M. Philippe Marini. Vous allez créer un observatoire !
M. Alain Vasselle. Une table ronde !
Mme Elisabeth Guigou, ministre de l'emploi et de la solidarité. La pénurie enregistrée dans certaines spécialités, telles que la chirurgie, l'anesthésie-réanimation et la gynécologie médicale, doit nous conduire à nous soucier des recrutements.
M. Dominique Leclerc. Plus personne ne veut y aller !
Mme Elisabeth Guigou, ministre de l'emploi et de la solidarité. Pour remédier à ces insuffisances quantitatives et à ces inégalités de répartition entre territoires et entre spécialités, nous étudions les propositions contenues dans les deux rapports que j'ai évoqués.
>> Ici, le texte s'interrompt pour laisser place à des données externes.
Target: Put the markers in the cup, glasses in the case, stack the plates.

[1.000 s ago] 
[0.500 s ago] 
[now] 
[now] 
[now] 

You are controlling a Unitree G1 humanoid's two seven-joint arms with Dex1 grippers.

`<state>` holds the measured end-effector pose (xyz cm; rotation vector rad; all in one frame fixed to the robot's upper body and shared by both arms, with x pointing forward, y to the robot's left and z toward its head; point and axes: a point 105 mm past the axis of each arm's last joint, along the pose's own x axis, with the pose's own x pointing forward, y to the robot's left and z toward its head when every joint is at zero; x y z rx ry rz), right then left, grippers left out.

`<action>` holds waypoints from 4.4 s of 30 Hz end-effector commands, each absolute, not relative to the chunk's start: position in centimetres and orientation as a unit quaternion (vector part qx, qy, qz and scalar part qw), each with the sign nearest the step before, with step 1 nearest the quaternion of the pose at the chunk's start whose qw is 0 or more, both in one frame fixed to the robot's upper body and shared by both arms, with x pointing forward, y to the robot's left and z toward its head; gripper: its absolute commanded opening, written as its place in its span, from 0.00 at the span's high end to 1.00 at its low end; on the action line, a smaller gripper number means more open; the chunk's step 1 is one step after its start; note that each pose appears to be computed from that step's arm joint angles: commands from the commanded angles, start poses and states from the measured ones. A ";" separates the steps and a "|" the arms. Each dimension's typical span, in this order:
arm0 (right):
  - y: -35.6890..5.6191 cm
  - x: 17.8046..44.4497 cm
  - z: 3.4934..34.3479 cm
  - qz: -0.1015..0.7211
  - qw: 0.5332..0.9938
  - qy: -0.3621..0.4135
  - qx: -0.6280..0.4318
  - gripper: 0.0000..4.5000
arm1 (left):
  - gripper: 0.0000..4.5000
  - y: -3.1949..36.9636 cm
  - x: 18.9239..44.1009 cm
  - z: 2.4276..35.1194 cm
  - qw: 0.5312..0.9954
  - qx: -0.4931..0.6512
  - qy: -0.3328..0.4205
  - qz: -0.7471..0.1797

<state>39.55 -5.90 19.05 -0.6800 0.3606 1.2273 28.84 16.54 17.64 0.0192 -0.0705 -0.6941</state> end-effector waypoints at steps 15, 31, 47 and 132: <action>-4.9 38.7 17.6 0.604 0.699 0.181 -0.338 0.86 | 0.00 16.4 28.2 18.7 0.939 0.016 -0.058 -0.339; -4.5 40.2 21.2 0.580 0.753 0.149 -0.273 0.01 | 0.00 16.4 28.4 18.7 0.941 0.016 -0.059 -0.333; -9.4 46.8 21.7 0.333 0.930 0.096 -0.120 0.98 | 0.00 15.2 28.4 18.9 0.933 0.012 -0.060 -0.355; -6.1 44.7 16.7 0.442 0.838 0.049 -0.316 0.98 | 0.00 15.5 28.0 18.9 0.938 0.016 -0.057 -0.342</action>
Il s'agit de la poursuite de la remontée du numerus clausus , de la mise en place d'un observatoire de la démographie médicale pour nous permettre d'être plus précis dans la durée...
M. Philippe Marini. Et voilà ! On observe !
M. Josselin de Rohan. Nous sommes sauvés !
Mme Elisabeth Guigou, ministre de l'emploi et de la solidarité. ... et de la fixation de postes, spécialité par spécialité.
Monsieur Marini, si vous aviez mis en place cet observatoire lorsque vous étiez aux responsabilités, peut-être n'en serions-nous pas là ! (Applaudissements sur les travées socialistes et sur celles du groupe communiste républicain et citoyen. - Protestations sur les travées du RPR.)
Par ailleurs, nous étudions des outils incitatifs pour faire en sorte que des médecins puissent s'installer dans les territoires aujourd'hui délaissés.
J'ajoute que j'ai inscrit ce sujet à l'ordre du jour du « Grenelle de la santé » que j'ai lancé le 25 janvier dernier. Nous étudierons ces propositions le 12 juillet prochain. (Applaudissements sur les travées socialistes et sur celles du groupe communiste républicain et citoyen.)